The next afternoon I found myself seated on what looked like a giant roll of toilet paper which ran the length of an examination table.
“I feel like a garden gnome.”
“That explains the pot belly.”
“I do not have a pot belly.”
“Lay off the beer,” Dr Shapiro admonished while peering into my right ear. “Did you know that earwax is genetic? Depending upon your parents, you’ll have either wet earwax or dry earwax.”
“Did you learn that in medical school?”
“No, TikTok.”
“For the record, I don’t drink beer. I think some of the weight’s due to when we weren’t permitted to exercise outdoors, due to lockdown.”
“What exercise do you do outdoors?”
“I walk a lot.”
“It’s not exercise if everybody does it. What else?”
“I garden quite a bit.”
“So does Mrs Hashimoto and she’s a hundred and something,” Dr Shapiro moved on to my lymph nodes. “Anything other physical pursuits?”

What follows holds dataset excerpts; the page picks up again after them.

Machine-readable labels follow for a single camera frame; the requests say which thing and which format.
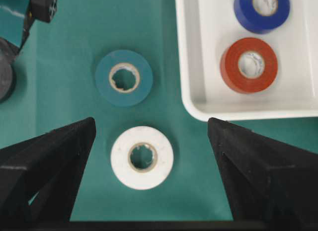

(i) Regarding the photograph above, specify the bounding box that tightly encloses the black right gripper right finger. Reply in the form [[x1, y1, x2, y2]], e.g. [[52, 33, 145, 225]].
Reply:
[[208, 118, 318, 224]]

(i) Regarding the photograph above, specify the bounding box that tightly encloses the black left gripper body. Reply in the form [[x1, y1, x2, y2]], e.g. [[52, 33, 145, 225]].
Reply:
[[30, 0, 58, 23]]

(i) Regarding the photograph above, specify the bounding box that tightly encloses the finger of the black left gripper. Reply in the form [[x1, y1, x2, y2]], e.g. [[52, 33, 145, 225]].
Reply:
[[18, 16, 34, 53]]

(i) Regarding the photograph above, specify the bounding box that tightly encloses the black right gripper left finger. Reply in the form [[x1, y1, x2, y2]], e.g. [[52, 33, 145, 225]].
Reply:
[[0, 117, 96, 223]]

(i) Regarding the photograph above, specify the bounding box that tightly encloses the black tape roll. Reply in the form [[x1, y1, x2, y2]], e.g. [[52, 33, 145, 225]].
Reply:
[[0, 38, 16, 103]]

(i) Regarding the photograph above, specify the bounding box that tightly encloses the red tape roll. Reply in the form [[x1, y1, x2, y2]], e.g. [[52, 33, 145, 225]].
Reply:
[[220, 37, 278, 94]]

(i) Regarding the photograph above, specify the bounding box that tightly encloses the blue tape roll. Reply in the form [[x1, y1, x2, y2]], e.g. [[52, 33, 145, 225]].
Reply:
[[234, 0, 290, 34]]

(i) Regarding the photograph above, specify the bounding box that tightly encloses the teal tape roll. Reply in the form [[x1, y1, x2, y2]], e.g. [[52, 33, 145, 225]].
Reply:
[[95, 50, 154, 107]]

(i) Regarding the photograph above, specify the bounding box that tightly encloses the white tape roll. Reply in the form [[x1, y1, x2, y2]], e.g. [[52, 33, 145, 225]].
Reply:
[[110, 126, 174, 190]]

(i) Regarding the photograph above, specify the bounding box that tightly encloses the white plastic case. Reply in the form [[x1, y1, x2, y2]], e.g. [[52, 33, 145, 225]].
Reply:
[[175, 0, 318, 121]]

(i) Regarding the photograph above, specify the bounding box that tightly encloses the green table cloth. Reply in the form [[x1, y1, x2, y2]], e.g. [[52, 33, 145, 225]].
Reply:
[[0, 0, 318, 222]]

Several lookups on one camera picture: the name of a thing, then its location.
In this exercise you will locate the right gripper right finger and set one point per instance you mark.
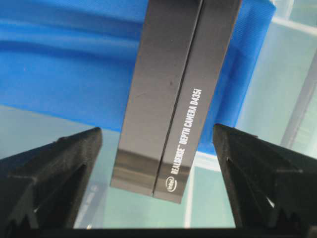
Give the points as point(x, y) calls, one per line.
point(269, 187)

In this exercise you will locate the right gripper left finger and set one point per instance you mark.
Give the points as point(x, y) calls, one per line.
point(43, 188)

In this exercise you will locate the black box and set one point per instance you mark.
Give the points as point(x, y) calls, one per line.
point(180, 56)

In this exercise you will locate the clear plastic storage case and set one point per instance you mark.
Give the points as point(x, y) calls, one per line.
point(280, 107)

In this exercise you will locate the blue foam liner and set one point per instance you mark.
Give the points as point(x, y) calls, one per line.
point(74, 59)

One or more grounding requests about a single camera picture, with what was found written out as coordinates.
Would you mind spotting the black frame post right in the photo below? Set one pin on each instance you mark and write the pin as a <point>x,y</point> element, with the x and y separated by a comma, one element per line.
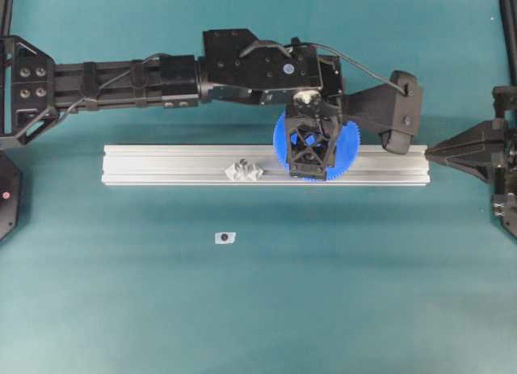
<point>508,14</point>

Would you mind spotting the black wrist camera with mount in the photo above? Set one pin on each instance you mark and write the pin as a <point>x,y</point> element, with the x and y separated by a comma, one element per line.
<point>393,116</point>

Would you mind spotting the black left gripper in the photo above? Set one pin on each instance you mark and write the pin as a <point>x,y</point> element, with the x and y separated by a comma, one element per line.
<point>306,78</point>

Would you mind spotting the black frame post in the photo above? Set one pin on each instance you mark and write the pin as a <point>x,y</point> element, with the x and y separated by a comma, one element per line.
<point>6,8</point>
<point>508,14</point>

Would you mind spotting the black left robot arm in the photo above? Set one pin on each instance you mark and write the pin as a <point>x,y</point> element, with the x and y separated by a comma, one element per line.
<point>37,93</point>

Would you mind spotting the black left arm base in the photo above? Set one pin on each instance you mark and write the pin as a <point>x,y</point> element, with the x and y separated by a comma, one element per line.
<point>11,187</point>

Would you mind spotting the silver aluminium extrusion rail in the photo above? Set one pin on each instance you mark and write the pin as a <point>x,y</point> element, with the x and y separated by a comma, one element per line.
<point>205,165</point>

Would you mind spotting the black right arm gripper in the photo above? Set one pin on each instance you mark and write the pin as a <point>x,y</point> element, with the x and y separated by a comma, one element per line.
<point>487,151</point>

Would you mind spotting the large blue plastic gear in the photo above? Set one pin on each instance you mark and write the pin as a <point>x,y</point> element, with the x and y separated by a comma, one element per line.
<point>347,147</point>

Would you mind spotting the lower white shaft bracket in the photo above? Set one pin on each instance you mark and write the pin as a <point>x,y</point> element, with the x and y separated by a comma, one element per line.
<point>243,171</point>

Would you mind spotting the black frame post left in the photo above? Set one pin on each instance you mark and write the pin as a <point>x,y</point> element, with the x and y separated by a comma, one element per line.
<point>6,8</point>

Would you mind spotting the black screw on white tape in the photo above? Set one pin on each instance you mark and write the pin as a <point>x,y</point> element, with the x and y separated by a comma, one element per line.
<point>225,238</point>

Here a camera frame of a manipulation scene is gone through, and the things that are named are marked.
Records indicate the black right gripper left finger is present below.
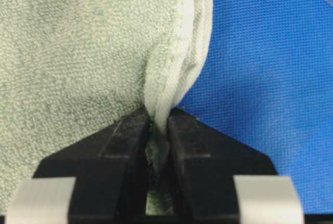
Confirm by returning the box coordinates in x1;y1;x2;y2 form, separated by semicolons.
5;108;151;224

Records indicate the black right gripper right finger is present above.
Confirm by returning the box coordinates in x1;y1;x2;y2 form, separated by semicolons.
166;107;304;224

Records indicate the light green bath towel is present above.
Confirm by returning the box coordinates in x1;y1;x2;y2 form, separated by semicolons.
1;0;213;214

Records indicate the blue table cloth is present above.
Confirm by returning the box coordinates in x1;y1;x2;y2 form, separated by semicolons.
180;0;332;214

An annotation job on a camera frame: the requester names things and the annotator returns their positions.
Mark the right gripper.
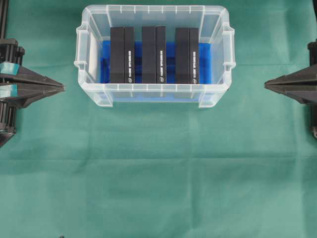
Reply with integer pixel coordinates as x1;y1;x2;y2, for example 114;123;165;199
264;41;317;110

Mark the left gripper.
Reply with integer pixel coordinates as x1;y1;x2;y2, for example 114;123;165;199
0;38;64;109

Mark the black box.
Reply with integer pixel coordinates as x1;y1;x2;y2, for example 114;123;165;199
110;27;135;84
175;28;200;85
142;26;167;84

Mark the clear plastic storage case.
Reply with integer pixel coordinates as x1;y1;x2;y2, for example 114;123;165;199
74;5;236;108

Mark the green table cloth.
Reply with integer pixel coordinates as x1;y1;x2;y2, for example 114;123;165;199
0;0;317;238

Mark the blue foam liner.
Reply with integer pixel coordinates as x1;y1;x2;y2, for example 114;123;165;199
99;41;212;84

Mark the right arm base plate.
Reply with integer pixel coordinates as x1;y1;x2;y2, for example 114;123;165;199
310;126;317;139

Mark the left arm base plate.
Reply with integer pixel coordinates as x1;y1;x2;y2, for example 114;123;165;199
0;128;16;147

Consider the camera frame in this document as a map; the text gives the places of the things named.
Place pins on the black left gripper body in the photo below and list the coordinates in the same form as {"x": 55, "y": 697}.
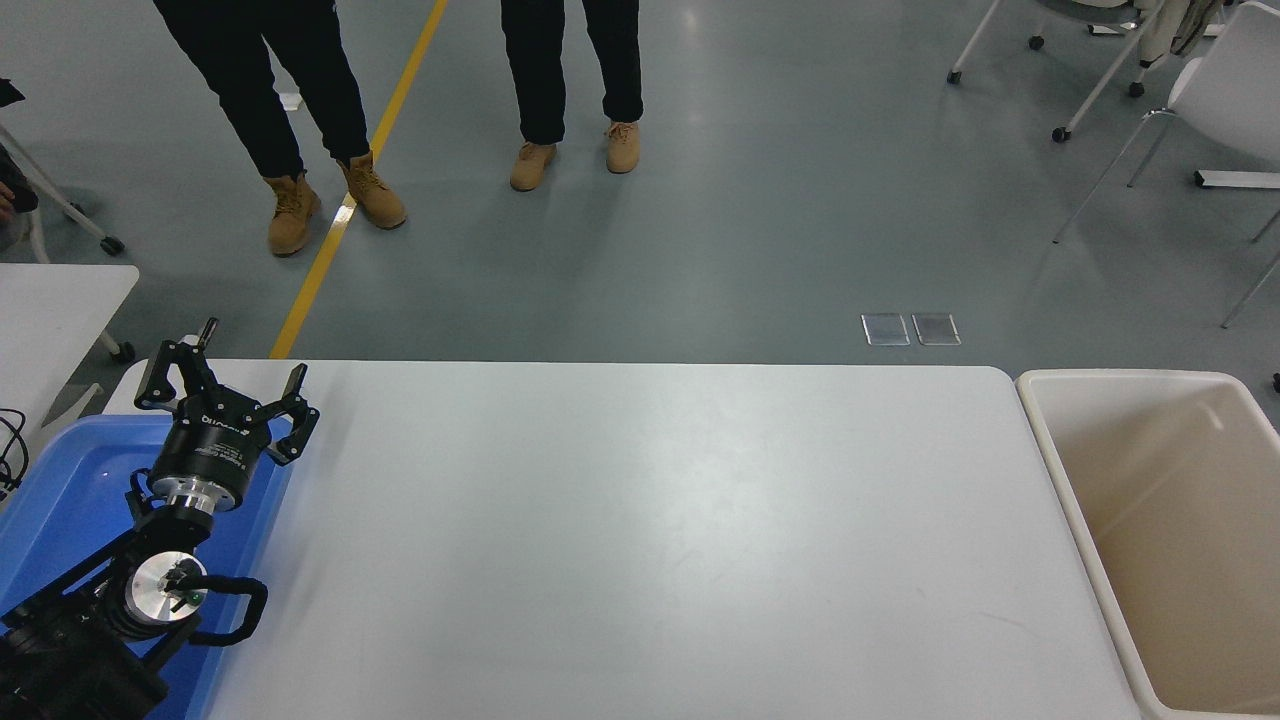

“How about going shopping?”
“Online doesn’t count.”
He had me.
“Does this look like a wart to you?” he then held out his index finger.
“Shouldn’t you know that?”
“It certainly looks like one. When you get home I want you to have a proper shower. The last thing you need is a colony of these setting up camp on your todger.”
“You touched me down there knowing you had a wart on your finger?”
“I wasn’t entirely sure before. Let me get some rubbing alcohol but I do need to warn you: this is really going to sting.”
“I’ll pay you anything NOT to proceed,” I pleaded.
“I’ll let Mother know we’re good to go,” he took out his phone. “Now then, will that be cash or card?”